La situazione impossibile è paradossale: un uomo è entrato in quell’appartamento davanti agli occhi di Phin, eppure è stato strangolato, e l’assassino non può essere uscito che dalla porta, ma questo è assolutamente impossibile, tanto più che la porta era chiusa dall’interno, e l’appartamento è privo di finestre e aperture atte a far passarvi attraverso un uomo.

La polizia arriva e dopo i rilievi, l’Ispettore sente l’unico testimone oculare cioè Phin; tuttavia l’Ispettore Gaylord dissente e non crede alla versione dei fatti raccontata dall’investigatore: “There are only three possibilities, Mr Phin. Either Aaron Wallis killed himself—which I cannot believe—or you killed him, or else you helped someone else kill him”.

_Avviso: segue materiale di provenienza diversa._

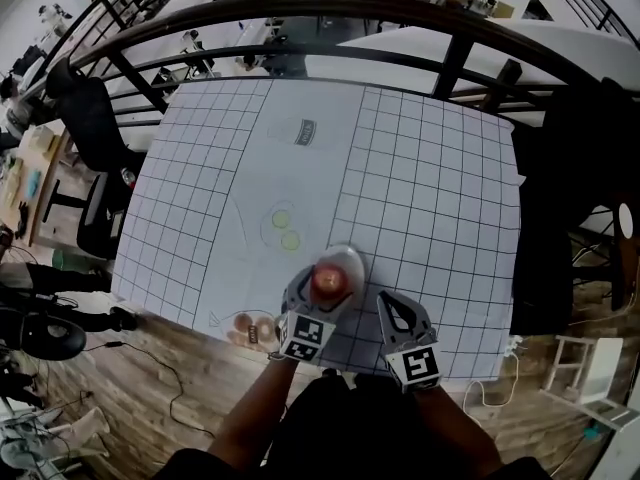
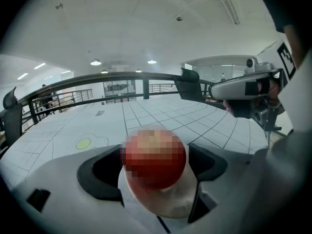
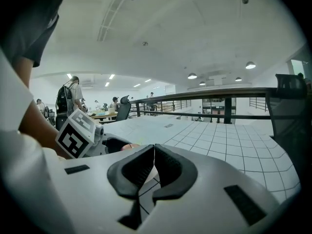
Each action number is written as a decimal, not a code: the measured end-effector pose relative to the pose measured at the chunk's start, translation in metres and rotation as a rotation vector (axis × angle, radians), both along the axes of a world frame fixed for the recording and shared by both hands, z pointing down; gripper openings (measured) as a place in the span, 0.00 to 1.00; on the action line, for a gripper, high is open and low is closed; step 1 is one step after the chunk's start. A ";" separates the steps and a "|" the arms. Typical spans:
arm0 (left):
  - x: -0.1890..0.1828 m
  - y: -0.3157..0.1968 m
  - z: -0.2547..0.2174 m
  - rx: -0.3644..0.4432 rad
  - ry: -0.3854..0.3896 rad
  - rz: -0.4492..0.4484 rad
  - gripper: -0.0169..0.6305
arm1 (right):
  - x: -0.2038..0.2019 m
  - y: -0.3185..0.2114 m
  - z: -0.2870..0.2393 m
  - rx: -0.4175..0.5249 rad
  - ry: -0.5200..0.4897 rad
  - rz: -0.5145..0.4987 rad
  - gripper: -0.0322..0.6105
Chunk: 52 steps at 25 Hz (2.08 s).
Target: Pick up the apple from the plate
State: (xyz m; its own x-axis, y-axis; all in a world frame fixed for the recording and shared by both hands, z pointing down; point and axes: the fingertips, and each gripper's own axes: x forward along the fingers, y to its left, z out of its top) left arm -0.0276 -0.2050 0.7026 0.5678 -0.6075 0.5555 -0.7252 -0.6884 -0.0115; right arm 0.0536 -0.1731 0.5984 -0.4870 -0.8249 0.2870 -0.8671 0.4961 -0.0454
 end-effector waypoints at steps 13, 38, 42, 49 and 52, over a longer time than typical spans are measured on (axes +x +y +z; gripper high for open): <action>0.000 0.000 0.002 0.000 -0.034 0.034 0.67 | 0.014 0.004 0.005 -0.011 0.014 0.009 0.09; -0.016 0.003 -0.206 0.277 0.167 -0.096 0.67 | 0.005 -0.002 -0.075 0.133 -0.083 -0.021 0.09; -0.031 0.009 -0.235 0.280 0.229 -0.155 0.67 | 0.002 0.002 -0.095 0.171 -0.103 -0.032 0.09; -0.059 0.019 -0.262 0.320 0.241 -0.210 0.67 | -0.012 0.006 -0.133 0.263 -0.086 -0.080 0.09; -0.065 0.021 -0.262 0.339 0.231 -0.218 0.67 | -0.016 0.001 -0.141 0.289 -0.089 -0.065 0.09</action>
State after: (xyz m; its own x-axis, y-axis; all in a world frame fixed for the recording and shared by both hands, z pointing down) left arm -0.0930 -0.1841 0.4404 0.4920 -0.8520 0.1787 -0.8628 -0.5047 -0.0306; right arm 0.0375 -0.1719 0.4578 -0.5544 -0.8322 -0.0009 -0.8318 0.5541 0.0316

In sostanza Phin oltre ad essere stato fregato, subisce un’ulteriore beffa, in quanto è accusato dell’ assassinio di Wallis. Per salvare se stesso, dovrà appellarsi a tutte le sue risorse e al suo acume per venirne a capo, salvarsi dall’accusa di assassinio e inchiodare il vero colpevole.

Il racconto rappresenta veramente una delle vette più alte del puzzle del delitto impossibile, perché riunisce nello stesso racconto alcuni dei presupposti seguiti in tante opere precedenti:

l’uscita sorvegliata da un testimone assolutamente veritiero (lo stesso Phin)

l’assassinio in uno spazio ermeticamente chiuso

la porta chiusa dall’interno mediante un catenaccio

l’assassino svanito nell’aria.

E la soluzione assolutamente perfetta, si basa su pochi elementi: una sedia arancione, una targa e due chiavi, un pezzo di spago e un fil di ferro, cui Phin riesce a dare l’importanza specifica spiegando così come è stato commesso l’omicidio, il cui movente è l’interesse, i soldi.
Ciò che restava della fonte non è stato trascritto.